Aus der geplanten mobilen Einheit wurde schließlich eine feste im sieben Autostunden entfernten Dharmapuri. Und daher bildete Coonoor nur eine Zwischenstation für die Erzgebirger, die über Chennai und Coimbatore in die Stadt gelangten. Im Gepäck hatten sie Füllmaterial, Anästhetika, Handschuhe, Mundschutz, Zange, Spritzen, Bohrer, aber auch Kugelschreiber, Bleistifte und Luftballons als Geschenk für die Kinder nach der Behandlung. Angekommen in Dharmapuri kauften die zwei erst einmal Plastikboxen, um die Instrumente und das Zubehör ordnen zu können. Dann konnten die Behandlungen auf dem Patientenstuhl in einem speziellen Raum beginnen. Auch ein Röntgen- und ein Gerät zum Sterilisieren der Instrumente standen bereit.

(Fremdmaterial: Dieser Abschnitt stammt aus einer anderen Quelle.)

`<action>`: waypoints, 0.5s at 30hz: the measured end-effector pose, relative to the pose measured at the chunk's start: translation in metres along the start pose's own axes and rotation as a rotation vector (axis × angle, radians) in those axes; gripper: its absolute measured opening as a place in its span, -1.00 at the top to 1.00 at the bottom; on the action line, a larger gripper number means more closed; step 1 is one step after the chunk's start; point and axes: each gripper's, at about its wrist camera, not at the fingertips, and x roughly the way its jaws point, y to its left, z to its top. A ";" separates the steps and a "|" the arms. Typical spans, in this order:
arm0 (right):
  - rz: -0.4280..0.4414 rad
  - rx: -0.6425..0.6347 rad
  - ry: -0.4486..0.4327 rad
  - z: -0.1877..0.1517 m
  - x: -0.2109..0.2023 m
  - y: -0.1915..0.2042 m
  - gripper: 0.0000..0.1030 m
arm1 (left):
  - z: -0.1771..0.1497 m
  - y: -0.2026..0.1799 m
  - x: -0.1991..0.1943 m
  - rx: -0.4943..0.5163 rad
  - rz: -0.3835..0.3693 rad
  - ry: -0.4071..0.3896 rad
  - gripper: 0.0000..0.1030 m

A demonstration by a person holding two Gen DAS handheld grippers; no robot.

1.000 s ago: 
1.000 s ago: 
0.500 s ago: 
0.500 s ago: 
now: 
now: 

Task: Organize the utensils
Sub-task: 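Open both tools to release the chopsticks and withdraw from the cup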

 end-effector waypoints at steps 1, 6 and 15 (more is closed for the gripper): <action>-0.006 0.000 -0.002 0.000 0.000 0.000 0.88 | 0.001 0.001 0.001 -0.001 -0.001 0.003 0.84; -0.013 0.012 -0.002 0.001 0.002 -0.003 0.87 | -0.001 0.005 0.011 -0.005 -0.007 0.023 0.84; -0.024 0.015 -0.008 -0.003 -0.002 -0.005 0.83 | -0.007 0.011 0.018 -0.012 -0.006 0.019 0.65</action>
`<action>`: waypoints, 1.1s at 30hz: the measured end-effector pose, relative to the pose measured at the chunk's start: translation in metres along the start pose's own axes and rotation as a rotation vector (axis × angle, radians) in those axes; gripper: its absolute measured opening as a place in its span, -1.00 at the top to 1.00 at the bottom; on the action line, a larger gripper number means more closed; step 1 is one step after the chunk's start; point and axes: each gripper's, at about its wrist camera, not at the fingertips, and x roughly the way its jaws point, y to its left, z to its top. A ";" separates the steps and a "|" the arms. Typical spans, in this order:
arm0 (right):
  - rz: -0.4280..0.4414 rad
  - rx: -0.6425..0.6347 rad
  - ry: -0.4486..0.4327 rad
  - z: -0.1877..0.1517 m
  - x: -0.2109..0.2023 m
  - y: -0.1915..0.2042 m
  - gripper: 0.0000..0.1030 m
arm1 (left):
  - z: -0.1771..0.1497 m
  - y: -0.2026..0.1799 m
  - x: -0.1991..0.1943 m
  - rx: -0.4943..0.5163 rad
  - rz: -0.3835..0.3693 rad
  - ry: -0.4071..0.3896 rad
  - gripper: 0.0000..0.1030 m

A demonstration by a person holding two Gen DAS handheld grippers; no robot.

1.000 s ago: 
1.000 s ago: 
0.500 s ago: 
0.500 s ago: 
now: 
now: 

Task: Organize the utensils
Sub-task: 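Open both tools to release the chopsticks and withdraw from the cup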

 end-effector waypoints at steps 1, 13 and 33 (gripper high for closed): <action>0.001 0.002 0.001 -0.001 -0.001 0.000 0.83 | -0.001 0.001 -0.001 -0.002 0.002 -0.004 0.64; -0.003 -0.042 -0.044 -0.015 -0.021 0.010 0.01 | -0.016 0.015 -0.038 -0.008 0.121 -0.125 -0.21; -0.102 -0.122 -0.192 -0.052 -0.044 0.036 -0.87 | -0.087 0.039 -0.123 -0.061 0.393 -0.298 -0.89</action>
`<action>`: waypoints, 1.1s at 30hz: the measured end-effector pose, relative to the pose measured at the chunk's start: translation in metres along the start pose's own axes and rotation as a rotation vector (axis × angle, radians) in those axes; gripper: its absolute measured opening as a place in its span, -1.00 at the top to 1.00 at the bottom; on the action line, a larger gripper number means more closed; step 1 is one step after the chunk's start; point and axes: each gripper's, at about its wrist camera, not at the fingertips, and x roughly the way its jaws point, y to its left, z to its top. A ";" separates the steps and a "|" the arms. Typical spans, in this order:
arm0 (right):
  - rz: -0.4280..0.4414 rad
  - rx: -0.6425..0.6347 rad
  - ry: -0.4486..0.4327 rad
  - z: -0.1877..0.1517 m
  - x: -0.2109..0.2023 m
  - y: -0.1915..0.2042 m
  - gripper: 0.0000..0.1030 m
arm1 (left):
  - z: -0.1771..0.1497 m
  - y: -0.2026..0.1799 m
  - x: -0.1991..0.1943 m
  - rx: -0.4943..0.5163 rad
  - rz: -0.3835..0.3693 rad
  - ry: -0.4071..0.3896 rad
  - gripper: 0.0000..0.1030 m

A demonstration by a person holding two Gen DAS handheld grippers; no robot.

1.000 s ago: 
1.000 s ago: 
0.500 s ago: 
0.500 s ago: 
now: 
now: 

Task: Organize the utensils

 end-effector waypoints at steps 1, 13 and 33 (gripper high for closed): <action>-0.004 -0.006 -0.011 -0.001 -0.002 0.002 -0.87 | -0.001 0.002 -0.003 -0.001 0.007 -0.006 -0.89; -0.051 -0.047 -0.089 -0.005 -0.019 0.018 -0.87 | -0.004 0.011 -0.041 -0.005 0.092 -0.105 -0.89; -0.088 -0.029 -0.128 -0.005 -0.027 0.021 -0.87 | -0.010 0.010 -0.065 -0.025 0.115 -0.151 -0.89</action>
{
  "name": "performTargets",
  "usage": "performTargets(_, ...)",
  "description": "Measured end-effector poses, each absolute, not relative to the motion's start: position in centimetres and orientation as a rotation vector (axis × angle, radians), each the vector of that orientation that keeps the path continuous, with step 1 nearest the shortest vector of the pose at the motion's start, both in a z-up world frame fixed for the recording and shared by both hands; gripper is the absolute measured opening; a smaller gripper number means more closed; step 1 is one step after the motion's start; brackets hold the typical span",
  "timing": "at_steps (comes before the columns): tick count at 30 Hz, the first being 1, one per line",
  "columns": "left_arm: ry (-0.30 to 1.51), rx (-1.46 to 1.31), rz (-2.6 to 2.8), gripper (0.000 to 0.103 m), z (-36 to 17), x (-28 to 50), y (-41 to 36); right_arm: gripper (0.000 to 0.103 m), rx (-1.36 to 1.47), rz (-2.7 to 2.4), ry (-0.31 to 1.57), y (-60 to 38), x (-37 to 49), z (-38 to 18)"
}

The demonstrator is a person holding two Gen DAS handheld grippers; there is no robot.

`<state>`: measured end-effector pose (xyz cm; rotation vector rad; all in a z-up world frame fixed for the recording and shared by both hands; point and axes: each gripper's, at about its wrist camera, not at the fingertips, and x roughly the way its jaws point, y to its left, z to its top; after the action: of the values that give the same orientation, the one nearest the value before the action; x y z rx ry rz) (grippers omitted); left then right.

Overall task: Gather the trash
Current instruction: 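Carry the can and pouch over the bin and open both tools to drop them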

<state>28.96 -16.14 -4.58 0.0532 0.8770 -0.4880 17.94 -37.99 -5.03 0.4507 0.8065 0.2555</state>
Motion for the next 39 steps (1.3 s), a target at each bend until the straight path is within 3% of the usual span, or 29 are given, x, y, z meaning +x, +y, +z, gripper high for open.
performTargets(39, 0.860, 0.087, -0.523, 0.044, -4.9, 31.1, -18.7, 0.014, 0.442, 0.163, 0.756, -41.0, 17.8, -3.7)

Pro Tag ließen sich 20 bis 30 Kinder von den Erzgebirgern in den Mund schauen. Geschlaucht habe die Arbeit schon, so mussten die zwei die ganze Zeit stehen, arbeiteten täglich außer sonntags an die acht Stunden, bei schlechten Lichtverhältnissen und Temperaturen über 30 Grad. Dennoch hat Michael Drechsel bereits die nächste Reise als Zahnarzt ohne Grenzen nach Dharmapuri im kommenden Jahr im Kopf. Stephanie Fleischer ist ebenfalls nicht abgeneigt: "Ich habe die Erfahrung mitgenommen, wie Menschen sich mit kleinen Dingen zufriedengeben und wie dankbar sie sein können." Übrigens: Auf Tamil, das vor Ort gesprochen wird, kennen die beiden zwei Wörter: "Aufmachen" und "Zumachen".
Von ihrem Einsatz in Indien berichten die beiden am 25. Mai, 19.30 Uhr bei einem Diavortrag auf dem Pfarrboden der Kirchgemeinde in Hormersdorf.